In the waters surrounding Seal Island off the Western Cape Coast, there is a new sheriff in town. This sheriff has taken advantage of the sharp decline in the numbers of of an iconic predator — the great white shark – and this has researchers and tour operators worried.
The sevengill shark is famed for its close resemblance to the earliest sharks that appeared way before the dinosaurs. What it is not famed for is the flashy aerial displays of its predecessor, nor does it have the killer reputation that spawned a genre of movies from Jaws to Sharknado.
In fact, tour operators find that the sevengill just doesn’t have the appeal of its famous cousin, which was responsible for building R1-billion-a-year tourism industry.
Even the seals of Seal Island are having a chill time of late.
Once, this colony was so harried by great whites that scientists discovered that the seals were the most stressed in the world.
“Sevengills clearly don’t have the same impact that the great white sharks had on the seal population, and the seals are adapting to this. They are changing their departure and arrival times and they are changing the way they behave around the island,” explains naturalist Chris Fallows.

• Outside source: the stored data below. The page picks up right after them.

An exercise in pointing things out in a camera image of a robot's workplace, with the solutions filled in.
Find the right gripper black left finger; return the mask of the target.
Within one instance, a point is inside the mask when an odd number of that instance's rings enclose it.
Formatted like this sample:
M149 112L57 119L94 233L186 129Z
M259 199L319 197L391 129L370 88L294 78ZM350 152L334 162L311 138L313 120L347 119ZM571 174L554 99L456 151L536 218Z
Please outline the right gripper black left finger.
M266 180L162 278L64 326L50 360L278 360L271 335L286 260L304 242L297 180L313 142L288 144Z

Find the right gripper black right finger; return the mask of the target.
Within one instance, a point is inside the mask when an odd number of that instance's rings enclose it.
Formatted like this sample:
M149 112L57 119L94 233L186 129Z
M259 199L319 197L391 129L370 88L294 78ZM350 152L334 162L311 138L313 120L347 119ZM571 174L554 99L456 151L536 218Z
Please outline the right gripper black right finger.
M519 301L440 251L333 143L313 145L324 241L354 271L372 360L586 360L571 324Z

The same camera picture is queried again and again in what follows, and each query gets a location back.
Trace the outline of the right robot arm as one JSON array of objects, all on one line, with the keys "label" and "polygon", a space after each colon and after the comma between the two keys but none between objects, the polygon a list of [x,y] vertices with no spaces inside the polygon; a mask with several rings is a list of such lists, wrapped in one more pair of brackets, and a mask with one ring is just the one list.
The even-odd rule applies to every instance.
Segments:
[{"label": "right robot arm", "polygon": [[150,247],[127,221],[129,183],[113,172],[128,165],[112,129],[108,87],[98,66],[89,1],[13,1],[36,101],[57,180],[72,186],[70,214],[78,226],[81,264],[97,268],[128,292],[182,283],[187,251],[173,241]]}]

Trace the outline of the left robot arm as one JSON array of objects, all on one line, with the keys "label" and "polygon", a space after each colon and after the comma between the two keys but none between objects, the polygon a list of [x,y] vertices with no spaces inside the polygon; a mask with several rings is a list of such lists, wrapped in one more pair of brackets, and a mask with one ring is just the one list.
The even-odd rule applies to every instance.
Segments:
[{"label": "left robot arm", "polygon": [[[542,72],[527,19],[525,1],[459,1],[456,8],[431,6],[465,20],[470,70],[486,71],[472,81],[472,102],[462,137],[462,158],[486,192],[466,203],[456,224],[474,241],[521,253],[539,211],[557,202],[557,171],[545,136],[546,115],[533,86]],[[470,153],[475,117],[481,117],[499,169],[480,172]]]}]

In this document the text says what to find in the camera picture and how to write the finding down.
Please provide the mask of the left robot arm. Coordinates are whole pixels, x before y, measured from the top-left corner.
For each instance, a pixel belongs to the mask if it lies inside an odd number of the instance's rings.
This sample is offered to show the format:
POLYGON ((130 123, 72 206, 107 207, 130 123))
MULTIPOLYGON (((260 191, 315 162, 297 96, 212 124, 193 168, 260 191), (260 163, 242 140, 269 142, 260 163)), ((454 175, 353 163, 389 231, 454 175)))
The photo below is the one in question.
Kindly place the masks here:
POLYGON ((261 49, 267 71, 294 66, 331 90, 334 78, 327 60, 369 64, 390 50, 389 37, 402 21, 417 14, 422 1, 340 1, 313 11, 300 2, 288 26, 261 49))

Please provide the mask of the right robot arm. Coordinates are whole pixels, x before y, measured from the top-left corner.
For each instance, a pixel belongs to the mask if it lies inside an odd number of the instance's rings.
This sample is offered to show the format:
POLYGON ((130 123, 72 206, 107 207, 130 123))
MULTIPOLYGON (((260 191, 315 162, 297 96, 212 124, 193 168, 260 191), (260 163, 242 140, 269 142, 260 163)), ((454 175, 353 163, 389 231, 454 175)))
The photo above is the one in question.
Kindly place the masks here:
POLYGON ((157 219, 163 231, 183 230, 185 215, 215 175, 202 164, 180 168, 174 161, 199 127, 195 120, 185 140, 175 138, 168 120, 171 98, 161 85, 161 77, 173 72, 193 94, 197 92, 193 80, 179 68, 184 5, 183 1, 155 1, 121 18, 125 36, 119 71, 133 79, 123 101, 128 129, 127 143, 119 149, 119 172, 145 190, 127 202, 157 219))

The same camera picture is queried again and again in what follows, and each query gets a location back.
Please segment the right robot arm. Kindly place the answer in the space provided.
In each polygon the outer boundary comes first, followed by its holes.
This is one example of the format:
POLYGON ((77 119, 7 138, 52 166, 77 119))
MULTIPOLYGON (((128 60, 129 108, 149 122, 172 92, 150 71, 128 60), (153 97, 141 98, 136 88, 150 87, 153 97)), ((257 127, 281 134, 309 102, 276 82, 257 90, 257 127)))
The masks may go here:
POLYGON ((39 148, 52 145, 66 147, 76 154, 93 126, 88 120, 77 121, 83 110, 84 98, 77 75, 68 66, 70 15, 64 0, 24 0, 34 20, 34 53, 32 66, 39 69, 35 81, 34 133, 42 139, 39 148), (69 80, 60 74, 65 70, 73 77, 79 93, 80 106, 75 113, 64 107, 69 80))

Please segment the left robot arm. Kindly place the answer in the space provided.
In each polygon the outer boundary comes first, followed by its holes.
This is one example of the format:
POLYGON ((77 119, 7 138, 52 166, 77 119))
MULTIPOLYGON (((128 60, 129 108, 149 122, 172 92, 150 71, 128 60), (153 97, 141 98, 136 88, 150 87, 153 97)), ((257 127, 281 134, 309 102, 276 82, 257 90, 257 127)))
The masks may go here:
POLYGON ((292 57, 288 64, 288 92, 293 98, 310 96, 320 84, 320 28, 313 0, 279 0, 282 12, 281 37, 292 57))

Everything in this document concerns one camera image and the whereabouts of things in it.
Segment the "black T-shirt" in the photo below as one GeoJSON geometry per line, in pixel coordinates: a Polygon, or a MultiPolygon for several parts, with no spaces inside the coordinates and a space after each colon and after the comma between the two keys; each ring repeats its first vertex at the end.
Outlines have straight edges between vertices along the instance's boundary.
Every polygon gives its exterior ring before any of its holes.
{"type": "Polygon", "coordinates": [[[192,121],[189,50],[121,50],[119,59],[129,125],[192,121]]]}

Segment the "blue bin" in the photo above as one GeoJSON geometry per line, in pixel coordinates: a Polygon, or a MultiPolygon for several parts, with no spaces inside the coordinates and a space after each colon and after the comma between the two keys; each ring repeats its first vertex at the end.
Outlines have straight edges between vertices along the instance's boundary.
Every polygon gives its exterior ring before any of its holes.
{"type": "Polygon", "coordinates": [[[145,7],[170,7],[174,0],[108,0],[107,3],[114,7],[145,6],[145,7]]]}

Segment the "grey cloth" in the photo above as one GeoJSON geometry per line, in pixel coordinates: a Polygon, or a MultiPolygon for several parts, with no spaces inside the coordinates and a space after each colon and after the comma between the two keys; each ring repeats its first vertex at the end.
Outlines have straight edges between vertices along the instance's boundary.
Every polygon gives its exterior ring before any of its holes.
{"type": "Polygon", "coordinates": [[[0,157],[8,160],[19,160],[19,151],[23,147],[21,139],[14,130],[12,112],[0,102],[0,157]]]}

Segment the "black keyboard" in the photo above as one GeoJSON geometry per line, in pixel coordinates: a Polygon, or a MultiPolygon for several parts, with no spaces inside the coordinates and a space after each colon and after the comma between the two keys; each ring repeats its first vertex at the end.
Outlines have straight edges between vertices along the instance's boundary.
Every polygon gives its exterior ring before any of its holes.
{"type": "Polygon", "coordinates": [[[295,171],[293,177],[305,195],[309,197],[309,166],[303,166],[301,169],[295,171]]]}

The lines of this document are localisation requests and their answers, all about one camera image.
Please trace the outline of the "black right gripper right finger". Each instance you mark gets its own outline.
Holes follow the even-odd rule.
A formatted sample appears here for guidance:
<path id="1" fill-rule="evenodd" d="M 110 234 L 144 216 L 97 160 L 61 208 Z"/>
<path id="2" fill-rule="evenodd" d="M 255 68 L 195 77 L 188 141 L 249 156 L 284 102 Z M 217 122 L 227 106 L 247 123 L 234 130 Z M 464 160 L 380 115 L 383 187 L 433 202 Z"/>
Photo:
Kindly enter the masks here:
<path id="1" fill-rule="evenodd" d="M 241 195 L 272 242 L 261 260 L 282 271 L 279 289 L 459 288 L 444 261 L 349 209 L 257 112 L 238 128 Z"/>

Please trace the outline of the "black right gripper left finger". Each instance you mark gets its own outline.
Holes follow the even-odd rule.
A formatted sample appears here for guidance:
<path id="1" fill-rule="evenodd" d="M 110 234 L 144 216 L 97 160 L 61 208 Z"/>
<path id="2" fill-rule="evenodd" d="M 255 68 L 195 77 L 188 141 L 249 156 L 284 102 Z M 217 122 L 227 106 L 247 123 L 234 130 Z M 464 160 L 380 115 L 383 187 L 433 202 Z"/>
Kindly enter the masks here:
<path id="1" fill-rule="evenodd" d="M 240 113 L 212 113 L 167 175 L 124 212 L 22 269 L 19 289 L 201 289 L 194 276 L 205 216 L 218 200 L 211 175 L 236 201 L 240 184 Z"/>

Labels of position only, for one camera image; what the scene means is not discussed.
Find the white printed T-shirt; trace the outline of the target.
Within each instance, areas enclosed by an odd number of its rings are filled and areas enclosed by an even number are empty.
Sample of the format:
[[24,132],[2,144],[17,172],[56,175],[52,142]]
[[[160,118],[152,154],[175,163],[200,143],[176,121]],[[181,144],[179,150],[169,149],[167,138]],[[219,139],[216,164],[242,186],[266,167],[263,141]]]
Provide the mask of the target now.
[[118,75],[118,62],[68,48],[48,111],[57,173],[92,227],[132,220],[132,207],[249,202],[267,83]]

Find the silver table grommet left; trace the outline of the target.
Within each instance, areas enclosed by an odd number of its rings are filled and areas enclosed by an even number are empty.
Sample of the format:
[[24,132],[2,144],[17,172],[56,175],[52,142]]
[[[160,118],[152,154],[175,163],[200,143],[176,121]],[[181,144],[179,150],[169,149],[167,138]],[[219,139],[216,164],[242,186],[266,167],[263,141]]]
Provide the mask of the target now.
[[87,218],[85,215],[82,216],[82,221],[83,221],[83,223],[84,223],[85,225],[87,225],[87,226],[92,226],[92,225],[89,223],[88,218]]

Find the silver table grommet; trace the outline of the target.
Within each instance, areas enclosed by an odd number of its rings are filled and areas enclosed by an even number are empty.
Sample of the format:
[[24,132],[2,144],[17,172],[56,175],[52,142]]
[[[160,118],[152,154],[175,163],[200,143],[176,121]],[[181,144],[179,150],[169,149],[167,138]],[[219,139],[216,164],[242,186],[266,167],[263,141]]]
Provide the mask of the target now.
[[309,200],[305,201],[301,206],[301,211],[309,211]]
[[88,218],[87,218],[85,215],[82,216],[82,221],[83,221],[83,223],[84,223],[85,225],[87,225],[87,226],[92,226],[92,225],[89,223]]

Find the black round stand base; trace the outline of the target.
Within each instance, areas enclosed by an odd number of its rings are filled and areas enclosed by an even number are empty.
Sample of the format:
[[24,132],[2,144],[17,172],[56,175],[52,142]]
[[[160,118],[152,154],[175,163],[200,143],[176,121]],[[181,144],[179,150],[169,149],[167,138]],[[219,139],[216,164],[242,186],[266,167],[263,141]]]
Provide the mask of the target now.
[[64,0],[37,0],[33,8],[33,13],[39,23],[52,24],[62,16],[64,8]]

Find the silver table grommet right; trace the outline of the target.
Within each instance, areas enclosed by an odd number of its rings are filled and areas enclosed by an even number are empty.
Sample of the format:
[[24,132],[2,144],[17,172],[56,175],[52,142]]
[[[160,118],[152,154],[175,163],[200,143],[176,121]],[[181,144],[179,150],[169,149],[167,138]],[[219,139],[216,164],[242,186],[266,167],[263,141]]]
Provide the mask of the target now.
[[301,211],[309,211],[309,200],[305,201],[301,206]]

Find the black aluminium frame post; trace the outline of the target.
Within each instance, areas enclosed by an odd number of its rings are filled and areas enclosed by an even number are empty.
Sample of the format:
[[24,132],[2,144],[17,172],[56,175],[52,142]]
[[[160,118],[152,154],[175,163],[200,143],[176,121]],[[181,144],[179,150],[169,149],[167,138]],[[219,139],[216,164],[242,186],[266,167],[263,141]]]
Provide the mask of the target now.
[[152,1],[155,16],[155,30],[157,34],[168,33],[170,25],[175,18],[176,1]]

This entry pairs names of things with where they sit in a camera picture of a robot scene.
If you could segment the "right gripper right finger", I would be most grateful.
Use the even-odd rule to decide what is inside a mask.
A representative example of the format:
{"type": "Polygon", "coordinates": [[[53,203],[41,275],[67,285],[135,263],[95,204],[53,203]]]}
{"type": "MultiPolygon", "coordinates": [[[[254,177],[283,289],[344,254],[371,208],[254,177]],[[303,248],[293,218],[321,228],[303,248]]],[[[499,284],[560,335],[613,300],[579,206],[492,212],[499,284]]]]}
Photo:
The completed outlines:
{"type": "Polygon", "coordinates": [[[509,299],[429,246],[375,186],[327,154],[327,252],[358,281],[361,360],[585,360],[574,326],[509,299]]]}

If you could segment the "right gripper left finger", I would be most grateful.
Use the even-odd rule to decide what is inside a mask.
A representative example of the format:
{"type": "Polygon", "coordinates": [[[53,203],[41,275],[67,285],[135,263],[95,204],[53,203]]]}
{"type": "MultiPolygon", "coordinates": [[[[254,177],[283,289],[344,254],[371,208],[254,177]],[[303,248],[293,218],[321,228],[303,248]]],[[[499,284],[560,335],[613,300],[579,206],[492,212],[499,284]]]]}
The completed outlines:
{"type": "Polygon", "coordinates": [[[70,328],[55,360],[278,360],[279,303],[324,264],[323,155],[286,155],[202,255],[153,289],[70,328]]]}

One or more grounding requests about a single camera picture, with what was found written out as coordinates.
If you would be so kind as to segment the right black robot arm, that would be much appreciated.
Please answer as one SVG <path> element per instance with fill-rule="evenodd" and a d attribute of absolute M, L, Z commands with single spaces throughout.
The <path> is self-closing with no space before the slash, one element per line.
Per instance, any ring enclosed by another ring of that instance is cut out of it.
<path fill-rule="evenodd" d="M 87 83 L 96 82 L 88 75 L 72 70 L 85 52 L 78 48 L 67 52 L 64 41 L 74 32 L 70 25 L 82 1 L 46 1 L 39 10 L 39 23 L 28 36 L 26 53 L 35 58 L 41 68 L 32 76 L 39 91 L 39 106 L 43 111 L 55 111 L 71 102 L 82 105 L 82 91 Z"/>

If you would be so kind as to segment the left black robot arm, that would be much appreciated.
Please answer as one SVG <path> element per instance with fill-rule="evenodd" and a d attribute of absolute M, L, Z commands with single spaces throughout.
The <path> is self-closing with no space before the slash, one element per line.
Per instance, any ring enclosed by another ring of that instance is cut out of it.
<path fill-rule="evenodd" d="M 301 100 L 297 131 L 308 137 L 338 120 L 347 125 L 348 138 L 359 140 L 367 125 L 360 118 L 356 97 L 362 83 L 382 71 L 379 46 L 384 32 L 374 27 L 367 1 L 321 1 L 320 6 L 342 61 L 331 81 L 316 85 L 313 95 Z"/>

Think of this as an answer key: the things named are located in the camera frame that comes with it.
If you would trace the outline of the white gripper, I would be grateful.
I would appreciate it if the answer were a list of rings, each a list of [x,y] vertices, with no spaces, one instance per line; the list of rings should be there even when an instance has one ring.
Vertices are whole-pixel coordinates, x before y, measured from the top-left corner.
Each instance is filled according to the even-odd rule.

A new study examining this ecological changing of the guard, titled “Disappearance of white sharks leads to the novel emergence of an allopatric apex predator, the sevengill shark”, has appeared in the latest issue of the online journal Scientific Reports.
The findings are part of a long-term collaborative study between shark researcher Professor Neil Hammerschlag from the University of Miami, and Fallows, who runs Apex Shark Expeditions.
Since 2000, the research team recorded 6,333 shark sightings and 8,076 attacks on seals. Then in 2015, great white sightings dropped off dramatically.
“In 2017 and 2018, their numbers reached an all-time low, with great whites completely disappearing from our surveys for weeks and months at a time,” says study lead author Hammerschlag.
“While the reasons for their decline and disappearance remain unknown, it provided a truly unique opportunity for us to see what happens to an ocean ecosystem following the loss of an apex predator.”
With the drop in numbers of the great white sharks in 2017, Fallows began noticing sevengills for the first time. Since then their numbers have increased.
Usually, explains Fallows, sevengill sharks are scavengers, the hyenas of the oceans. When needs be they will hunt, and the team did witness one attacking a live seal.
“What usually happens is that they will feed on sick or injured seals,” says Fallows.
Before their move to Seal Island, sevengills were usually found about 18km away, feeding inshore among the kelp beds.
What researchers believe is that sevengills have extended their range to Seal Island because the seals are no longer fed on by white sharks.
This has affected the tourism industry in the area, which once had upwards of 100,000 visitors a year.
In Gansbaai, it is not sevengills that have replaced white sharks. Bronze whaler sharks now trail the tourist boats, filling the apex predator slot.
“The irony is that you have a more protracted viewing experience with these (sevengill and bronze whaler) sharks as they are more interactive around the cages than great whites ever were,” says Fallows. “But when most people hear there are no great whites, they don’t want to go out.”
Fallows has tried to market the sevengill as a tourist attraction by offering “a dive with dinosaurs” experience.
“It is the second-oldest shark species on the planet, and has been around for 180 million years. They are pretty remarkable creatures, with their seven gills and big head. So it is very much like diving with a primitive animal.”
No one knows just why the great whites are disappearing. Orcas have been blamed for killing them, but Fallows believes there is another reason.
Great whites don’t feed on seals only. Their diet includes smaller sharks and their numbers, according to Fallows, have been reduced through unregulated fishing.
Another mystery is whether this decline has to do with die-offs or if the sharks have simply moved to new feeding grounds.
“It is like Africa losing its lions,” says Fallows. “The great white shark is an iconic and enigmatic animal and our coastline is so much poorer for not having them here in the same numbers.” DM
This article was edited for accuracy around Great White Shark patterns at 8.35am on 14 February, 2019.